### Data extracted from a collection

....................

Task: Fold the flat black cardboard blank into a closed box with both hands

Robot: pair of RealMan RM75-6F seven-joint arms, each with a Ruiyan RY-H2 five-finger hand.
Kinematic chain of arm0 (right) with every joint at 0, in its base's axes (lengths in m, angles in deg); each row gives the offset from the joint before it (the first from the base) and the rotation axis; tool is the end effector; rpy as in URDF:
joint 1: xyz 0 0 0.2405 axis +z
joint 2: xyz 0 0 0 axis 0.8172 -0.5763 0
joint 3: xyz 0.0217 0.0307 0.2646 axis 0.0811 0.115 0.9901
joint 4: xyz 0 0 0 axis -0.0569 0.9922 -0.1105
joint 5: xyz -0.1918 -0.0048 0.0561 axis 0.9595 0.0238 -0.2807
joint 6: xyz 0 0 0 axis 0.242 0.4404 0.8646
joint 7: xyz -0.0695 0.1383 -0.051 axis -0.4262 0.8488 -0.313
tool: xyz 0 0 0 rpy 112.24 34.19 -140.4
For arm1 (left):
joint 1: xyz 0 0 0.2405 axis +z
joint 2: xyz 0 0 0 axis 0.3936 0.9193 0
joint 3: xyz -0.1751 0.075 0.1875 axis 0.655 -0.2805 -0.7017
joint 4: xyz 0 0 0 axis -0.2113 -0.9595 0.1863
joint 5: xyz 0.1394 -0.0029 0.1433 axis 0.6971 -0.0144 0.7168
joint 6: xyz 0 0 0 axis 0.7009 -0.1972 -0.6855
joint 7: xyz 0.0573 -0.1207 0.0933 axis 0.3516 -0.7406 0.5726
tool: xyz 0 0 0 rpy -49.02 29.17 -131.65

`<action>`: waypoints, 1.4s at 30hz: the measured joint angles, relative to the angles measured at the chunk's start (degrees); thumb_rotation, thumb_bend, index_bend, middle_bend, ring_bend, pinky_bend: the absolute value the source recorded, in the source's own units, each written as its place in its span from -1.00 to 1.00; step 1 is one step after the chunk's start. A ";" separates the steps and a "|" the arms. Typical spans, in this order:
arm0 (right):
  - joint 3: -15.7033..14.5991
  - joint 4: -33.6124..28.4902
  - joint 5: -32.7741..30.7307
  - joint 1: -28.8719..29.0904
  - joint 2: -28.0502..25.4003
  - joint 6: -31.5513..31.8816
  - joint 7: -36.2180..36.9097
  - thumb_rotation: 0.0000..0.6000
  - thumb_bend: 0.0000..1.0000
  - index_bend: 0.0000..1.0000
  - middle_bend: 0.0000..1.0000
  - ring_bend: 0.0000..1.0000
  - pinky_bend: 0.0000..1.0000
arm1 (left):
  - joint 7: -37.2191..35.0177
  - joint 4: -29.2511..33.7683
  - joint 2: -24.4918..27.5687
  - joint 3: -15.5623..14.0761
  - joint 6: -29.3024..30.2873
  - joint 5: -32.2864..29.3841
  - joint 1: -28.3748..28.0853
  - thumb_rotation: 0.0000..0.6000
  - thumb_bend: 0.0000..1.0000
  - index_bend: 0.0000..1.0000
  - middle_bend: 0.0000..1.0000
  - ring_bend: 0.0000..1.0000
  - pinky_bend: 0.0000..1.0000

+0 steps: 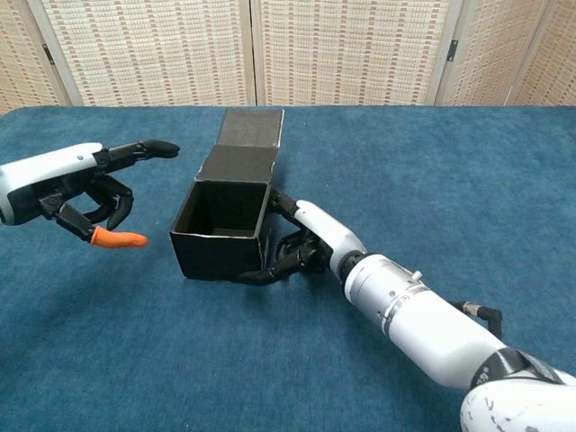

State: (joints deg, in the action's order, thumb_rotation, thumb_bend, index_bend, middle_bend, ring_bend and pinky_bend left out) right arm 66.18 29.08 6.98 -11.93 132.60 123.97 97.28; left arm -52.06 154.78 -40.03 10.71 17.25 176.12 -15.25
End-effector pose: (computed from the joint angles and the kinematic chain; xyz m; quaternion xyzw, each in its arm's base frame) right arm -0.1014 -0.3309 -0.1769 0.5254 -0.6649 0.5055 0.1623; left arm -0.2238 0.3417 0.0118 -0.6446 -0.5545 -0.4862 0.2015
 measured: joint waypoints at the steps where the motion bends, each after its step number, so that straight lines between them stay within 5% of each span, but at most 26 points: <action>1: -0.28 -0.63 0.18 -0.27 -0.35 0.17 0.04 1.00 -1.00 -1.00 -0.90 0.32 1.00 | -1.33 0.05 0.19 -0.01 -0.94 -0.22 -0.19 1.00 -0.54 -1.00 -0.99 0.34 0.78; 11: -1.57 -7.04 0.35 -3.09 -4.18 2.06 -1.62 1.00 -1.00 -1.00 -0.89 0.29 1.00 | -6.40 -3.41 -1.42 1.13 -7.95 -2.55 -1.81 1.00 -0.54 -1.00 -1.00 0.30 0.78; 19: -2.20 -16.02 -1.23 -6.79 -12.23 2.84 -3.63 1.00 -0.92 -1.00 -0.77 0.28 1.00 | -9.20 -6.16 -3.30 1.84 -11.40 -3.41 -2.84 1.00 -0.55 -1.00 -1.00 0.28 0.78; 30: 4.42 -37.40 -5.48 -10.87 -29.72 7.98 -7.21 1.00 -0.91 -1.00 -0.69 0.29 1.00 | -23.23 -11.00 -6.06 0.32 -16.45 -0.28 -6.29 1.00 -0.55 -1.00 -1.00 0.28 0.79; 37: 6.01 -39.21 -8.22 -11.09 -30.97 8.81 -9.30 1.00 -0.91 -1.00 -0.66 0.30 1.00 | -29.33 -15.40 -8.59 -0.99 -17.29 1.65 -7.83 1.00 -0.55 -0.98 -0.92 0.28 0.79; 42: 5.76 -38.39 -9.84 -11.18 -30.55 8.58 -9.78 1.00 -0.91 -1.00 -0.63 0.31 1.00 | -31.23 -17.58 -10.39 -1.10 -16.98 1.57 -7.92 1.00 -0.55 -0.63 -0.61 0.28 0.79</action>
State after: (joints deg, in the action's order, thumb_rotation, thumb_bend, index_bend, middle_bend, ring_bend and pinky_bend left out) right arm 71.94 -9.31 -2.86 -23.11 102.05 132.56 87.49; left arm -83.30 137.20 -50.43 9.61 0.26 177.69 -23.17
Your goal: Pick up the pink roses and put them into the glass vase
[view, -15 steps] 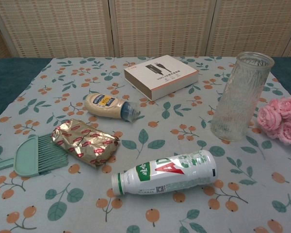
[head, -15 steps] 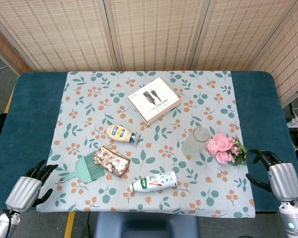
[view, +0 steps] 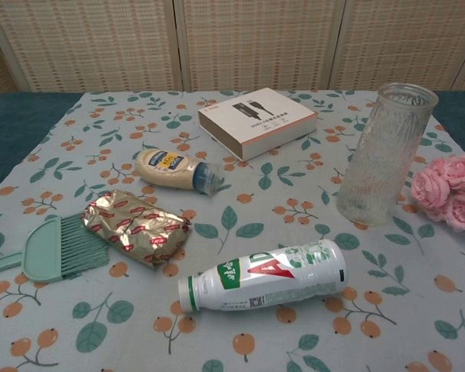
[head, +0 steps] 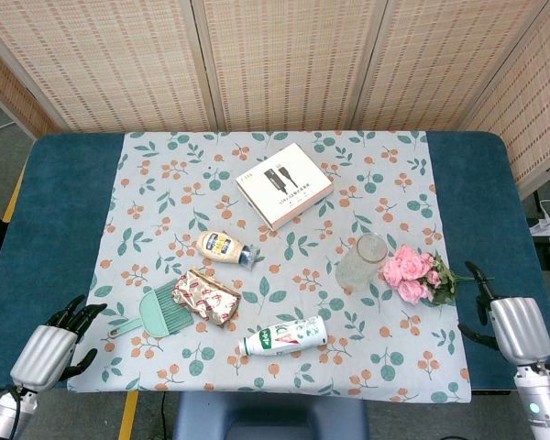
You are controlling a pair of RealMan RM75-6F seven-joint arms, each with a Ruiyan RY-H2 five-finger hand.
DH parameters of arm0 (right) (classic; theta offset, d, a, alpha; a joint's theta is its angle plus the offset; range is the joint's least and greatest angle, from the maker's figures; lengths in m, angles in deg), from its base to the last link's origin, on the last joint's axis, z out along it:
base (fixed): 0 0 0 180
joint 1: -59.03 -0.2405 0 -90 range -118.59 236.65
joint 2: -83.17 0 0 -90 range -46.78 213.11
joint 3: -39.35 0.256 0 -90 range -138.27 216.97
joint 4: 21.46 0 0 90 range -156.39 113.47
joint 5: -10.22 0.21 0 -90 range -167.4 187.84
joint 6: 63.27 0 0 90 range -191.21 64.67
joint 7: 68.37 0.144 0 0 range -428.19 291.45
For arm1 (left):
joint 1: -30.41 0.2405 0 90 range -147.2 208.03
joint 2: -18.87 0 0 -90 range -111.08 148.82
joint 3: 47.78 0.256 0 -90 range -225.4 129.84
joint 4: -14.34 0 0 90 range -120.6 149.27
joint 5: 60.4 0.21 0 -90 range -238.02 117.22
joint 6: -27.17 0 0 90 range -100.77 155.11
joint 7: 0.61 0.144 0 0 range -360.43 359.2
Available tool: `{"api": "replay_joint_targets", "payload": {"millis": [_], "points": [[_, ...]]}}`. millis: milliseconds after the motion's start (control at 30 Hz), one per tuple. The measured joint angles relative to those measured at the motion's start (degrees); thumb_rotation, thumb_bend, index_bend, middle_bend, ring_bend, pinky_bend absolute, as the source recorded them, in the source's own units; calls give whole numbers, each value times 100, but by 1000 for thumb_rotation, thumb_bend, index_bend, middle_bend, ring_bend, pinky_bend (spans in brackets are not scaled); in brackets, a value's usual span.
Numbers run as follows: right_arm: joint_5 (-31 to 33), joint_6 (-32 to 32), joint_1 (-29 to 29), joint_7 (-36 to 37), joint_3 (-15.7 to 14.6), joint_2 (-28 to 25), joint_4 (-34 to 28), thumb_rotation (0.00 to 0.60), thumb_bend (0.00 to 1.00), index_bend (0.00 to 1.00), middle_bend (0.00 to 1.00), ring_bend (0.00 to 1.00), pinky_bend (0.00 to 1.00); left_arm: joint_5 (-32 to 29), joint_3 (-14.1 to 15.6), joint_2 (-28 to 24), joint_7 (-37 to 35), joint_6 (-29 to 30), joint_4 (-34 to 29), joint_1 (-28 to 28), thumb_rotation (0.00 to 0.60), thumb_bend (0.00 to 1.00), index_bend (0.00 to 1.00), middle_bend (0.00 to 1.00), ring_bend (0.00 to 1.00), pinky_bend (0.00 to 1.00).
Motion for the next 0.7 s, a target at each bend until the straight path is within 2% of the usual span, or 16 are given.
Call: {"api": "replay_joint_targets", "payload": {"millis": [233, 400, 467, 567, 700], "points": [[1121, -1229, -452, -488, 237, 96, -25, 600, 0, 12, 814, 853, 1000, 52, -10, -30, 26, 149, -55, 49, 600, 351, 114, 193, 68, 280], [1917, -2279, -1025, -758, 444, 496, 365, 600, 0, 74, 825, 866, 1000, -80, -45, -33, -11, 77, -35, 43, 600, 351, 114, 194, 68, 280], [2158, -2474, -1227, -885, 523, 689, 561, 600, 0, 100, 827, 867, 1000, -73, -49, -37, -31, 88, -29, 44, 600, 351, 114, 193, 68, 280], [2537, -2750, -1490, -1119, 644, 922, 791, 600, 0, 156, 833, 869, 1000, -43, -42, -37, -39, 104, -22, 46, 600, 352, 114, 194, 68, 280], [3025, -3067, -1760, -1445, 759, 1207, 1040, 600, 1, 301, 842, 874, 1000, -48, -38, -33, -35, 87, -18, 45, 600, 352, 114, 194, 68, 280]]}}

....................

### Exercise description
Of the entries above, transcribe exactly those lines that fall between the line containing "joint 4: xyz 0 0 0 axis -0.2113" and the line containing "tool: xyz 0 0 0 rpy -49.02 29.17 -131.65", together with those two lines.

### Task solution
joint 4: xyz 0 0 0 axis -0.2113 -0.9595 0.1863
joint 5: xyz 0.1394 -0.0029 0.1433 axis 0.6971 -0.0144 0.7168
joint 6: xyz 0 0 0 axis 0.7009 -0.1972 -0.6855
joint 7: xyz 0.0573 -0.1207 0.0933 axis 0.3516 -0.7406 0.5726
tool: xyz 0 0 0 rpy -49.02 29.17 -131.65

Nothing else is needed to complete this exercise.